O período mais significativo da obra da pintora data destes anos, entre 1917 e 1920, com muitos desenhos e telas num estilo próximo ao expressionismo, e revelando sempre grande influência do estilo de Modigliani, com suas figuras alongadas em formas simplificadas e geométricas. Muito interessantes também são os autorretratos da pintora, sempre em tons sombrios e melancólicos. Essa expressividade típica de seus trabalhos marcam uma distância substancial da pintura de Modigliani, cujas figuras são em sua maioria, serenas, sensuais. Em muitos casos, o pintor busca um distanciamento impessoal em suas figuras retratadas, com olhos vazados e rostos inexpressivos, o que já não ocorre na pintura de Hébuterne, mais emotiva.

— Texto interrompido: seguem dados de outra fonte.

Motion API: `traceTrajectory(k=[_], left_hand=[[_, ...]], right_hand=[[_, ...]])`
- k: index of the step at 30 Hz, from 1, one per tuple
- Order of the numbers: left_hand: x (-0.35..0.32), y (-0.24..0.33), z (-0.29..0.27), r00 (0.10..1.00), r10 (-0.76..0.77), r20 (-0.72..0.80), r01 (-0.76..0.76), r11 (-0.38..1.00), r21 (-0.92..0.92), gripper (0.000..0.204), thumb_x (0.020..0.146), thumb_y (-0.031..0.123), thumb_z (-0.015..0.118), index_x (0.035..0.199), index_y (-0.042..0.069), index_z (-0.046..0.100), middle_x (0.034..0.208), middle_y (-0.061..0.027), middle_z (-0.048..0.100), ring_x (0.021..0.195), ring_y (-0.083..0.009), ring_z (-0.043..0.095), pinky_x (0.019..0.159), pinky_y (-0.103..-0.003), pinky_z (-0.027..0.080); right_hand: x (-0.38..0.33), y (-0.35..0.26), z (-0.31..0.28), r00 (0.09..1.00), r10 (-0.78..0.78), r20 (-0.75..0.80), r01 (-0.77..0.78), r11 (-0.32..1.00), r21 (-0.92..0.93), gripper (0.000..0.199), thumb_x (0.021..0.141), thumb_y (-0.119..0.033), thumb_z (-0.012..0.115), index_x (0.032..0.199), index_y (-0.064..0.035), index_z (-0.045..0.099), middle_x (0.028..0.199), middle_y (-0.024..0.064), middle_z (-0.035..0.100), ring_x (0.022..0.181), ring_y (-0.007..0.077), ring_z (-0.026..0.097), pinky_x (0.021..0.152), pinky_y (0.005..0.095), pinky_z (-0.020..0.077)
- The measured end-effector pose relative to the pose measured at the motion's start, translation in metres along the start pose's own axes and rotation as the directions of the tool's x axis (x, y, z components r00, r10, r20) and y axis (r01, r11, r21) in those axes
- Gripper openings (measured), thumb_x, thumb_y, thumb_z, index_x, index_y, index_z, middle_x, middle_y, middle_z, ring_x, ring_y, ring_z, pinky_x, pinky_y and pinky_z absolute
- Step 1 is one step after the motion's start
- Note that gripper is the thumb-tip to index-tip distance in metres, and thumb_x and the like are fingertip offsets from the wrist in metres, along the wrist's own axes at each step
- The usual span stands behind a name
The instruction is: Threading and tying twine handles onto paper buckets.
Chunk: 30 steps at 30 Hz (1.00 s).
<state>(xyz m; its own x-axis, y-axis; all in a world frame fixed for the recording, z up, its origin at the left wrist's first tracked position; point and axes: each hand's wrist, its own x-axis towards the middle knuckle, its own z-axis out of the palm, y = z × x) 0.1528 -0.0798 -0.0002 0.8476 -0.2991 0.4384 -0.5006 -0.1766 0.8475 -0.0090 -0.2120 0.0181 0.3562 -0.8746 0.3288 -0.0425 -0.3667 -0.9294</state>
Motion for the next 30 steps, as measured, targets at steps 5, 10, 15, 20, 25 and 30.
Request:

O casal retorna a Paris na primavera de 1919, mas Modigliani estava ainda com a saúde muito debilitada, sofrendo de meningite tuberculosa. A deterioração de sua saúde é rápida, e Hébuterne tem de cuidar dele praticamente todo o tempo. O pintor, porém, vem a falecer em janeiro do ano seguinte, em 1920.

A morte do pintor é um duro golpe para Jeanne, que estava grávida do segundo filho do casal. A família Hébuterne leva a moça novamente à casa materna. Apenas um dia mais tarde, Jeanne, profundamente perturbada, atira-se da janela do apartamento, no quinto andar do edifício.
Hoje Hébuterne é lembrada principalmente, não por suas obras, mas como a modelo que aparece em incontáveis telas de Modigliani nos anos finais da vida do artista.

A Suicida.
Apesar da obra de Modigliani ter se tornado extremamente popular já na década de 1920, a vida de Amadeo Modigliani e Jeanne Hébuterne permaneceu décadas desconhecida, bem como a obra da pintora. A primeira biógrafa do pintor foi sua filha, Jeanne Modigliani. Ela foi criada por uma tia, irmã de Amadeo, em Florença, e já adulta, saiu em busca de dados da vida dos pais. Seus estudos originaram a biografia Modigliani: Homem e Mito, publicada em 1958.

A pintura de Jeanne Hébuterne permaneceria ainda mais de três décadas totalmente desconhecida do grande público até que uma primeira exposição fosse organizada com a autorização dos herdeiros da pintora, que ainda hoje as guardam.
Jeanne Hébuterne em retrato de Amadeo Modigliani.
 Autorretrato e O ateliê, de Jeanne Hébuterne.